Owing to the engine trouble, rather than make it to Geraldton as planned, we pulled in for the night at Cervantes. On the way, we called in to visit the remarkable Pinnacles Desert. The pinnacles are pretty amazing limestone formations sticking out of the flat sand around them. They are rather striking, with an other-worldly quality. We saw them as the sun was beginning to set, bathed in orange light. Not too long before the rain caught up with us there as well!!! It follows us around I swear. The discovery centre gave some interesting info on the wildlife at the Pinnacles as well as various theories as to how they were formed, but no one really knows for sure. 

The next day, we woke early to beat the cleaners, that is to say, we had to access the bathroom before they closed it for cleaning. I can't understand why, when check out is 10am, you would close the bathroom between 7:30 and 8:30am? I remain incredulous.

On our way out of Cervantes, we called in at Lake Thetis to see the Stromatolites. Stromatolites are microorganisms found in certain conditions and were instrumental in the development of life on earth. They are believed to be the world's oldest living organisms and the saltiness of the lake meant that they are able to survive with little disturbance. From there it was off to Geraldton, the biggest town for quite some time. 

Saturday 10 May 2014

Rewind 1: Tidal River to Bendigo - Oil leak the second

So, as promised, I want to continue some of what we did before our arrival in Perth, as it was great and it shouldn't be ignored. These backtracks are for our own benefit as much as anything so if you're not interested in stuff we did last year, then stop reading now. When we last rewound, we detailed you with tails of sandwich-stealing seagulls and snuffly wombats and all the majesty that is Wilson's Promontory National Park. Cue flashback:

The drive from Tidal River to Warburton was rather long and once again we found ourselves having to battle with vague maps and poor signage. We hadn't had breakfast and our hopes of making up for it in Fish Creek were dashed as the decent looking cafe was closed.
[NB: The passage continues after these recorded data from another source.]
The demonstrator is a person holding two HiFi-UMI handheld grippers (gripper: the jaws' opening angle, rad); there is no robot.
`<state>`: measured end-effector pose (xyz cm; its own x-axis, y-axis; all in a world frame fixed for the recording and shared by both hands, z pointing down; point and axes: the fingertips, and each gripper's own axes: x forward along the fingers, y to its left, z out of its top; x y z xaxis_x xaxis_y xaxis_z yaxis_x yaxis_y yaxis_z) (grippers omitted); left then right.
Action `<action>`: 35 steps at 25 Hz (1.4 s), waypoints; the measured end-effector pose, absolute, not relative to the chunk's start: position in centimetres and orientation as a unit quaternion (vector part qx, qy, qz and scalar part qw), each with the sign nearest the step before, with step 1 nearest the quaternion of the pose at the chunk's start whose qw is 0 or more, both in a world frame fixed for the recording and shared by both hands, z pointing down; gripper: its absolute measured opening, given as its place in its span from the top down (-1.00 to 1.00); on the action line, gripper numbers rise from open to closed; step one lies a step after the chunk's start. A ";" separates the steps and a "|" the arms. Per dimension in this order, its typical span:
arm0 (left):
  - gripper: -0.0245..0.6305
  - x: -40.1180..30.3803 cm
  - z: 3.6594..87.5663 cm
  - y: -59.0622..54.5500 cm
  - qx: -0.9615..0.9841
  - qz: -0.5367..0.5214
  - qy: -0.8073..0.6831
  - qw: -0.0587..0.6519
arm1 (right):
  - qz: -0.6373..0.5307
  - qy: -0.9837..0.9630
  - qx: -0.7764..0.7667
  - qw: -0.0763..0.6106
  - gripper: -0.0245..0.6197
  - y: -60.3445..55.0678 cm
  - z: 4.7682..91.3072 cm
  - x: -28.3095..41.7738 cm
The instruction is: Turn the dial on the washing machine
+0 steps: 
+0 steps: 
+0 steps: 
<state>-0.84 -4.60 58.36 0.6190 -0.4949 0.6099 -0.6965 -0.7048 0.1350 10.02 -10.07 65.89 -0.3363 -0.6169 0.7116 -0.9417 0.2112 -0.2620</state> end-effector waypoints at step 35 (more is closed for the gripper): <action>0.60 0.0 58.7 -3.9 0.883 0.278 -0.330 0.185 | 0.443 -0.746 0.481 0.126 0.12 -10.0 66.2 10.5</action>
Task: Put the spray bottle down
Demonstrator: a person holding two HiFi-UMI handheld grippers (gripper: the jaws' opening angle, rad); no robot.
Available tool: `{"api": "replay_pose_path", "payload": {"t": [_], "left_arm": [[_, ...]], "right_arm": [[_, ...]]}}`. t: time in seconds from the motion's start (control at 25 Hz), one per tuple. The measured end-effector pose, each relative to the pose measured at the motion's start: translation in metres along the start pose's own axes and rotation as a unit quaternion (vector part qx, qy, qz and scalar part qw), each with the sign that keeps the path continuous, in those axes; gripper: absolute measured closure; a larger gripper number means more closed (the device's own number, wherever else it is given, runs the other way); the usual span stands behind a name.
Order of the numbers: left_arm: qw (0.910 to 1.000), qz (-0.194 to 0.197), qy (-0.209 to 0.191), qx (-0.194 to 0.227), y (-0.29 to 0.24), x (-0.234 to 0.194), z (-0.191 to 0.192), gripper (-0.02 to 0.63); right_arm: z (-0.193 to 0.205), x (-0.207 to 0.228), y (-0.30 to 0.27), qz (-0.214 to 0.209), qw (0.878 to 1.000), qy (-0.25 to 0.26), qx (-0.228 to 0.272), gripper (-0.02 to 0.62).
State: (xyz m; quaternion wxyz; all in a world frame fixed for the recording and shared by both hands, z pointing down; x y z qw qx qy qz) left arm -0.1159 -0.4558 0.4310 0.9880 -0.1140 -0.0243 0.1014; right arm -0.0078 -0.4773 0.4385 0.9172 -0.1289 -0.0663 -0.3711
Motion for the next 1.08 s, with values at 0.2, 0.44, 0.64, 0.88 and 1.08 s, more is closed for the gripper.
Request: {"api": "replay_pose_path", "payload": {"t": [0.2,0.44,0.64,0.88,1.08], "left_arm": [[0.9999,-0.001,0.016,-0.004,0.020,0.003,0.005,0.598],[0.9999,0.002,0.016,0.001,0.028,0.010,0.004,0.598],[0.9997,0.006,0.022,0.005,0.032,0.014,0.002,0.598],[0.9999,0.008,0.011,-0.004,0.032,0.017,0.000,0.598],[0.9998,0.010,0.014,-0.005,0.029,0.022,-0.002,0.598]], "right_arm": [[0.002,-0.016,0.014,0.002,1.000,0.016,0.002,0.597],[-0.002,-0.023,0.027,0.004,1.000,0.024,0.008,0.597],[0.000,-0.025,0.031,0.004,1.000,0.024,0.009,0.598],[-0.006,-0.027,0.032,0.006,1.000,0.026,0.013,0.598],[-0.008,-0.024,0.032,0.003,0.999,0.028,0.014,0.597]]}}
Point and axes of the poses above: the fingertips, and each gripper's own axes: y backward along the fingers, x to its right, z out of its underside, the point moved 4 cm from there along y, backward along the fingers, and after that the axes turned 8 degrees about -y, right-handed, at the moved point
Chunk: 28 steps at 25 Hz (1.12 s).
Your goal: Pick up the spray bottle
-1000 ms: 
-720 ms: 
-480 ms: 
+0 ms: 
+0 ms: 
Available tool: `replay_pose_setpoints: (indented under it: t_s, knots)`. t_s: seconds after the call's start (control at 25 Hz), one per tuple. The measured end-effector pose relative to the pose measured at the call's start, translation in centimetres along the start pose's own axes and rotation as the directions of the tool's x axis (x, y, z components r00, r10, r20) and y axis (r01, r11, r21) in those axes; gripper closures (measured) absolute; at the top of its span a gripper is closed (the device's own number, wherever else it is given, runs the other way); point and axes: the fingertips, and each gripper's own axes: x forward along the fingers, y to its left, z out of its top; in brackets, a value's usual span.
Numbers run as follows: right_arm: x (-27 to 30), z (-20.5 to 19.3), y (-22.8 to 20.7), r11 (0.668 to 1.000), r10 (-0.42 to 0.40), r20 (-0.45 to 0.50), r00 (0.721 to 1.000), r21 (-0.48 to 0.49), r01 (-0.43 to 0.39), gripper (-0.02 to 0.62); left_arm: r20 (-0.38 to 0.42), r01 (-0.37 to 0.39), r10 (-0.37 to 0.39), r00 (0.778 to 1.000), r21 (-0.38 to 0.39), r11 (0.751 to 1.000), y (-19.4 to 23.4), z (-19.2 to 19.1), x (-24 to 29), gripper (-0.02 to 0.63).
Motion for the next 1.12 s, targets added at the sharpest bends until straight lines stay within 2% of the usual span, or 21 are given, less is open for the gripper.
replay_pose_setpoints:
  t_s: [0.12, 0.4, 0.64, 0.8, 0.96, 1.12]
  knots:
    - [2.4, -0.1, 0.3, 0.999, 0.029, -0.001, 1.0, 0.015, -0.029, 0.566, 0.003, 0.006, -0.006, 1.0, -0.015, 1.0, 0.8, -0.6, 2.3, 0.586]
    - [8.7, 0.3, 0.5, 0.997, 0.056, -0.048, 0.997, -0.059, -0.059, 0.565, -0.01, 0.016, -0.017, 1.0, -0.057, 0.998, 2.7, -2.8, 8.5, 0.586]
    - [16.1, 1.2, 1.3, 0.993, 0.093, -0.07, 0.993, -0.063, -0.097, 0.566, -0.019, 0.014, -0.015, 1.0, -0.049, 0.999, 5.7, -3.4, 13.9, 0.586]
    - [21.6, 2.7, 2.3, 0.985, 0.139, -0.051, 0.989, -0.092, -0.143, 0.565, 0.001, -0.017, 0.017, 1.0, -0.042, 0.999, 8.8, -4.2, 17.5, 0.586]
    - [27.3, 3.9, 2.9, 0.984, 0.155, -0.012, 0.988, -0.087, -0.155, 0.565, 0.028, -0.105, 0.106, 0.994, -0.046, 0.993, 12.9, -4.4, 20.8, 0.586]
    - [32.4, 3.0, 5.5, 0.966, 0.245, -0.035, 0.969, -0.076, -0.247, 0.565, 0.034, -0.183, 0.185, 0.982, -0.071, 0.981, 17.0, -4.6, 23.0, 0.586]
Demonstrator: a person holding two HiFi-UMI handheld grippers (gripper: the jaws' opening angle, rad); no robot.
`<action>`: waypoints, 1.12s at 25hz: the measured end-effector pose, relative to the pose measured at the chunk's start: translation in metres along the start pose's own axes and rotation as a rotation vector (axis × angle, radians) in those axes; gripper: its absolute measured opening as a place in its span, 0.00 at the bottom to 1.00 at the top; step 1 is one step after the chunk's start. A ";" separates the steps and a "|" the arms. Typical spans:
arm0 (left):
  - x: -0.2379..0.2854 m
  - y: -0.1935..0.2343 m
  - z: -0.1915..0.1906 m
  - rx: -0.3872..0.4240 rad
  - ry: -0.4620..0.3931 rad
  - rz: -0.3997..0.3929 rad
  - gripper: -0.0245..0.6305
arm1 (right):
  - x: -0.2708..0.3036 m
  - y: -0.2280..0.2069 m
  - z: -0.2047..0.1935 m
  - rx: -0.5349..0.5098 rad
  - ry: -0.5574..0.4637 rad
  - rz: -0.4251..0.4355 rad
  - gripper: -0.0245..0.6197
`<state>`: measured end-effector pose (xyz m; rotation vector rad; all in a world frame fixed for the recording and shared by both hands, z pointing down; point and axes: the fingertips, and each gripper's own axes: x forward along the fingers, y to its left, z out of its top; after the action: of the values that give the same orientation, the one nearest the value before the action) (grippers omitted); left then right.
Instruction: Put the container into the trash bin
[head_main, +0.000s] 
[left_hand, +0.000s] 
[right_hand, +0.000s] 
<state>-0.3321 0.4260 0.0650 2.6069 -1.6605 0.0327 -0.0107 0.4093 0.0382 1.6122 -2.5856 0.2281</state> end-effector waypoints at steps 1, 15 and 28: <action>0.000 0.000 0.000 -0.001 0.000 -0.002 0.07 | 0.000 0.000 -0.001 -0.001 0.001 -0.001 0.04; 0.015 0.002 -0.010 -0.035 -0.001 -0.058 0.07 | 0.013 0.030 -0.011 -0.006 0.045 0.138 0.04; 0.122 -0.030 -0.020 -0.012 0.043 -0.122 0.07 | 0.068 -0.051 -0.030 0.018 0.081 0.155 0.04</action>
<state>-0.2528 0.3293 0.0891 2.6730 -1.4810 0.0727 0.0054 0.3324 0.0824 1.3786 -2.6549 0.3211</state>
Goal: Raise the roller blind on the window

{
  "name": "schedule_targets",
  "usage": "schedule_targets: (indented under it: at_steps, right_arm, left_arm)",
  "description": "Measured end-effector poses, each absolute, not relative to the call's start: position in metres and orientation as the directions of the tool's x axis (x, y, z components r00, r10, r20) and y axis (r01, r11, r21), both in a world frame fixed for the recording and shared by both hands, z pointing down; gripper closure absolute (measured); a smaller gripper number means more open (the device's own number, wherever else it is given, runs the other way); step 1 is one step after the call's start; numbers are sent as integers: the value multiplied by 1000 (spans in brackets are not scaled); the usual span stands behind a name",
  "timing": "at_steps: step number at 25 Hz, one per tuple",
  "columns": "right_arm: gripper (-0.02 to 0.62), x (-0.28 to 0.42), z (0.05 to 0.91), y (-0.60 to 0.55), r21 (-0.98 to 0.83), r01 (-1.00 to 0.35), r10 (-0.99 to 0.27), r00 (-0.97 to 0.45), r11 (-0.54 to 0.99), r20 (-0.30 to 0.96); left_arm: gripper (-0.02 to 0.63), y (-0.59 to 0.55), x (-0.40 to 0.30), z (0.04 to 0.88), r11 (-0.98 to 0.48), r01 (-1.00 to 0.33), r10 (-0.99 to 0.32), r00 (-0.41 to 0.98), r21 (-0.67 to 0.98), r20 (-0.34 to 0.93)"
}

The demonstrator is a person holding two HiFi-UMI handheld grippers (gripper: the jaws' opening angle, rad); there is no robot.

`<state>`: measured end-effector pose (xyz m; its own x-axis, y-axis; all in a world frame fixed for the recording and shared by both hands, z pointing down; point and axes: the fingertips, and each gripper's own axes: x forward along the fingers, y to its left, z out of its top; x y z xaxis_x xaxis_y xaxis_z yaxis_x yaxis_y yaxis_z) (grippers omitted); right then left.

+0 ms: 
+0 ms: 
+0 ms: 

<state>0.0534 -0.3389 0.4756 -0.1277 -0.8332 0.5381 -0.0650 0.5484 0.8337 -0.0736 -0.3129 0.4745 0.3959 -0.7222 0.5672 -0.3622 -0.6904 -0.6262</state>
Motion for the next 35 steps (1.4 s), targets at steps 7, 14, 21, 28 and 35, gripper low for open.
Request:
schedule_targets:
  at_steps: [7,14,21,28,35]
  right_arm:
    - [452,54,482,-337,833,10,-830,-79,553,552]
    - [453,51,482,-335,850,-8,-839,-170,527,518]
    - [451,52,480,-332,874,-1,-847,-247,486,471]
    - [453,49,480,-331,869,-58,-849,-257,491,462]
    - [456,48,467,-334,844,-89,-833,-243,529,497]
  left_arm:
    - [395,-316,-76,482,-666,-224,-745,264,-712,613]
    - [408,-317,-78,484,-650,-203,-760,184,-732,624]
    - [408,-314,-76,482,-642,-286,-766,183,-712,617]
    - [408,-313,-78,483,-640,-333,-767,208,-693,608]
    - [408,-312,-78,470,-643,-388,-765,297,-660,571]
The next town along, Leongatha had a better offering (one that was open!) and we were able to get an eggy fix as well as a good amount of caffeine.
We drove through beautiful forests to Warburton, a lovely town on the edge of the Yarra Valley, you guessed it, one of Australia's most famous wine regions. We called in to Chandon, the Australian outpost of the famous Moet Chandon company. They have a beautiful winery and cellar door and even offer self-guided tours around parts of the winery with explanatory panels for each stage of the winemaking process. We also visited a brewery (makes a change!), this was White Rabbit the sister brewery to Little Creatures based in WA. Next door (conveniently) was Giant Steps winery, not as welcoming as some we've been to, but still some decent wines and we came away with a couple of bottles.

From the Yarra Valley we drove along winding roads through Healesville and Marysville, both devastated by bush fires in 2009 when 34 people lost their lives.  Signs of the fires still remain but they are thriving and creative communities nonetheless and continuing to rebuild. We made for Alexandra and a decent free camp just outside of the town. We were finally enjoying some sunshine, our drive North was spurred by hopes of sun and we found it, for now at least. Alexandra is a lovely little town and we were thrilled to find Redgate Espresso, a lovely cafe with free WiFi and free iPads on which to surf! How very modern! We spent two nights here owing to the fact that the Melbourne cup was on which meant bank holiday, which meant crowds everywhere. Thankfully the crowds failed to materialise in our little pocket of Alexandra and we were rather pleased about that.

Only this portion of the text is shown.